*ABOUT THIS TASK*
Match the string "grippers" against each line below, and copy every line that matches.

*INFORMATION SHOWN*

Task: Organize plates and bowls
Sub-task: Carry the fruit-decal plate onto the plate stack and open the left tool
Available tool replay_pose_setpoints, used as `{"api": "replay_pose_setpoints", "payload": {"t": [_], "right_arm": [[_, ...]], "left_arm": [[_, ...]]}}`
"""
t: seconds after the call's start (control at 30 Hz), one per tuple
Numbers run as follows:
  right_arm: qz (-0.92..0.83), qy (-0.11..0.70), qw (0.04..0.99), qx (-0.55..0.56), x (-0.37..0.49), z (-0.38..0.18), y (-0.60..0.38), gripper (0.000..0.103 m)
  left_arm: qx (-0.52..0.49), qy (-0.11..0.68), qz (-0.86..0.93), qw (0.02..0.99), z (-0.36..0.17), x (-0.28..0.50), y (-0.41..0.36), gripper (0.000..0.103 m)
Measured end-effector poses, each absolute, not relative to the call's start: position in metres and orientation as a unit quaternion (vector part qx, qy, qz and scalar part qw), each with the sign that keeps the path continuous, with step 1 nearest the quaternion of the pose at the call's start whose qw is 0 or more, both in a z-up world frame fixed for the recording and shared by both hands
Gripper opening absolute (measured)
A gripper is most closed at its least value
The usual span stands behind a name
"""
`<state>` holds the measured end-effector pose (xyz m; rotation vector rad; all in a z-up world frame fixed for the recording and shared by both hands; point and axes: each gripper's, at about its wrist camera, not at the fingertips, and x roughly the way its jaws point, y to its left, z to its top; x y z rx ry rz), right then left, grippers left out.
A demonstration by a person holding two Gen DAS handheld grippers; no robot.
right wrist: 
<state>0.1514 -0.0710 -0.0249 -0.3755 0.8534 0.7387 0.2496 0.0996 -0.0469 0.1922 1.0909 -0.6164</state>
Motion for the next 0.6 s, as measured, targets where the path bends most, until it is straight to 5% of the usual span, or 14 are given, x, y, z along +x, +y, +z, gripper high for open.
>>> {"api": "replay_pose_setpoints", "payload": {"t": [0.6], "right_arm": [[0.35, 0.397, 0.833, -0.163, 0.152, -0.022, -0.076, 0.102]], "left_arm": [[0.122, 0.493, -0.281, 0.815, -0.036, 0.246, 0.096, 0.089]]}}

*ANSWER BELOW*
`<state>` holds the measured end-effector pose (xyz m; rotation vector rad; all in a z-up world frame fixed for the recording and shared by both hands; point and axes: each gripper's, at about its wrist camera, not at the fingertips, and x roughly the way its jaws point, y to its left, z to its top; x y z rx ry rz), right then left, grippers left out.
A demonstration by a person holding two Gen DAS handheld grippers; no robot.

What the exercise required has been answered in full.